This file lists projects suitable for volunteers. Please see the tasks file for smaller tasks.
If you want to work on any of the projects below, please let tege@swox.com know. If you want to help with a project that already somebody else is working on, please talk to that person too, tege@swox.com can put you in touch. (There are no email addresses of volunteers below, due to spamming problems.)

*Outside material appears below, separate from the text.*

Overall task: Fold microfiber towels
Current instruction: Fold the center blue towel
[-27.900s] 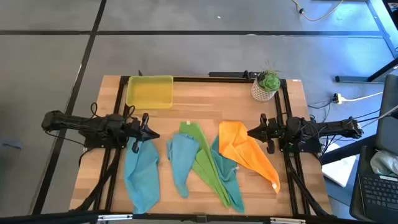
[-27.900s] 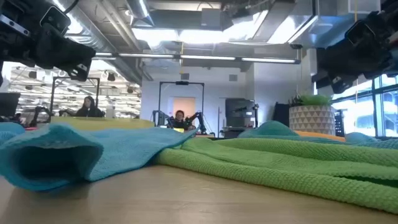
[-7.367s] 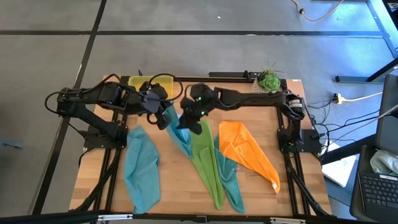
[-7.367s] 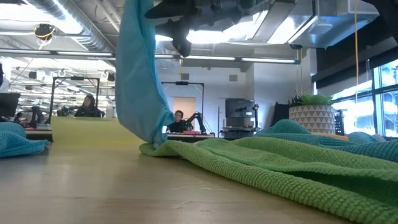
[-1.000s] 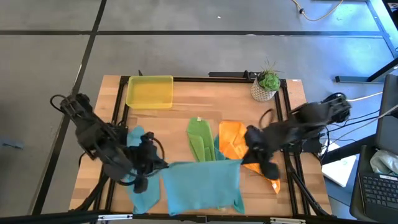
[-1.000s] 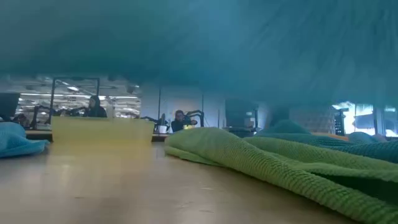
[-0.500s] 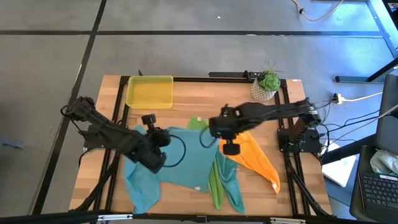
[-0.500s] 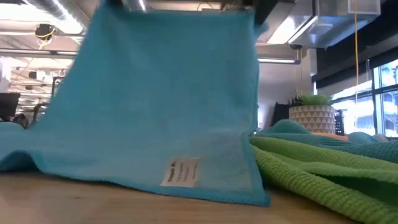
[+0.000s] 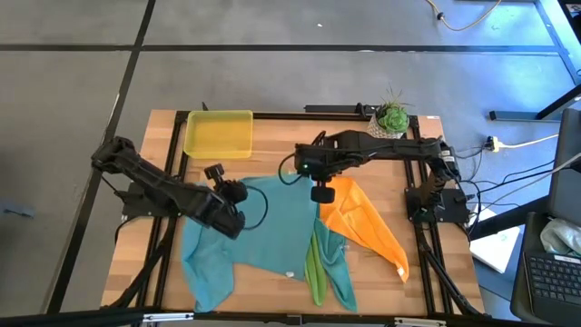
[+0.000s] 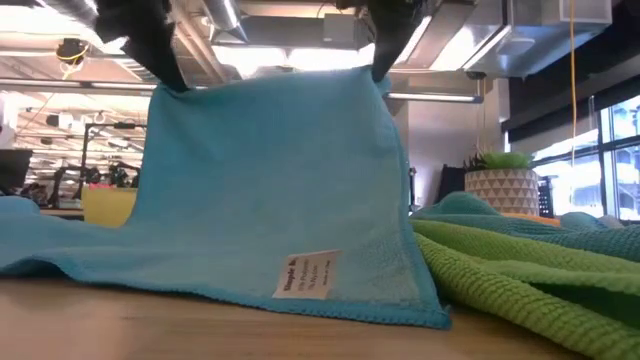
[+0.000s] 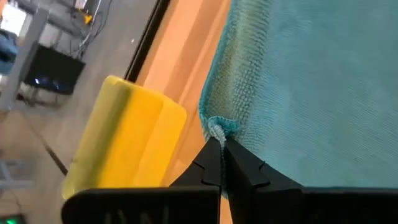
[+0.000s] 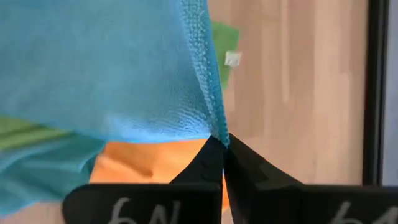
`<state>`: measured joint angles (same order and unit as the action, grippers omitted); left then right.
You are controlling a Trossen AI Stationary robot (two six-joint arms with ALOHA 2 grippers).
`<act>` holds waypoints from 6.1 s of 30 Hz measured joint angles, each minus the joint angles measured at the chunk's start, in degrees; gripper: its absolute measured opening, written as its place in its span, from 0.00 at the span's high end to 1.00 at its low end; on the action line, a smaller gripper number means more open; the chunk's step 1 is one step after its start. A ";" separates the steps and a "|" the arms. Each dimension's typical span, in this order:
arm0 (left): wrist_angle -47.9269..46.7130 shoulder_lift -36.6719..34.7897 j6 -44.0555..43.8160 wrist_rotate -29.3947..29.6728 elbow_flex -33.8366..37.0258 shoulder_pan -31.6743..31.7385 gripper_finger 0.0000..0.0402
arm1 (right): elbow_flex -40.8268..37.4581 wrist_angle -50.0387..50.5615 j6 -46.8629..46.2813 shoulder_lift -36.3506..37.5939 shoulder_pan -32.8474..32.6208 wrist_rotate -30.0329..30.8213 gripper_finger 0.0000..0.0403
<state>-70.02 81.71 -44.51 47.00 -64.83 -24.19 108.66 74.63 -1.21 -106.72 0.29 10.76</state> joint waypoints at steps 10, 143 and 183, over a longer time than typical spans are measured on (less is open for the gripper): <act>16.40 -9.56 15.73 -13.36 8.31 13.68 1.00 | -6.98 -5.25 -3.05 -0.05 1.32 0.35 0.99; 21.89 -0.09 46.26 -68.27 13.87 31.56 0.63 | -31.14 -42.10 -35.80 -6.38 -2.60 -36.03 0.48; 28.35 6.97 58.68 -71.54 13.87 30.82 0.63 | -22.08 -31.05 -26.73 -8.54 -4.21 -39.04 0.98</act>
<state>-41.67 88.68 14.17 -24.53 -50.96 6.63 86.57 43.58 -27.94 -115.26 -3.92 -28.28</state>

The current multiplication code uses Karatsuba, 3-way Toom-Cook, or Fermat FFT. Several new developments are desirable:
mpf_mul
now, a low half partial product might be of use
in a future sub-quadratic REDC. On small sizes a partial product
will be faster simply through fewer cross-products, similar to the
way squaring is faster. But work by Thom Mulders shows that for
Karatsuba and higher order algorithms the advantage is progressively
lost, so for large sizes partial products turn out to be no faster.
Another possibility would be an optimized cube. In the basecase that should definitely be able to save cross-products in a similar fashion to squaring, but some investigation might be needed for how best to adapt the higher-order algorithms. Not sure whether cubing or further small powers have any particularly important uses though.
Write new and improve existing assembly routines. The tests/devel programs and the tune/speed.c and tune/many.pl programs are useful for testing and timing the routines you write. See the README files in those directories for more information.
Please make sure your new routines are fast for these three situations:
The most important routines are mpn_addmul_1, mpn_mul_basecase and mpn_sqr_basecase. The latter two don't exist for all machines, while mpn_addmul_1 exists for almost all machines.
Standard techniques for these routines are unrolling, software pipelining, and specialization for common operand values. For machines with poor integer multiplication, it is often possible to improve the performance using floating-point operations, or SIMD operations such as MMX or Sun's VIS.
Using floating-point operations is interesting but somewhat tricky. Since IEEE double has 53 bit of mantissa, one has to split the operands in small prices, so that no result is greater than 2^53. For 32-bit computers, splitting one operand into 16-bit pieces works. For 64-bit machines, one operand can be split into 21-bit pieces and the other into 32-bit pieces. (A 64-bit operand can be split into just three 21-bit pieces if one allows the split operands to be negative!)
We currently have extended GCD based on Lehmer's method. But the binary method can quite easily be improved for bignums in a similar way Lehmer improved Euclid's algorithm. The result should beat Lehmer's method by about a factor of 2. Furthermore, the multiprecision step of Lehmer's method and the binary method will be identical, so the current code can mostly be reused. It should be possible to share code between GCD and GCDEXT, and probably with Jacobi symbols too.
Paul Zimmermann has worked on sub-quadratic GCD and GCDEXT, but it seems that the most likely algorithm doesn't kick in until about 3000 limbs.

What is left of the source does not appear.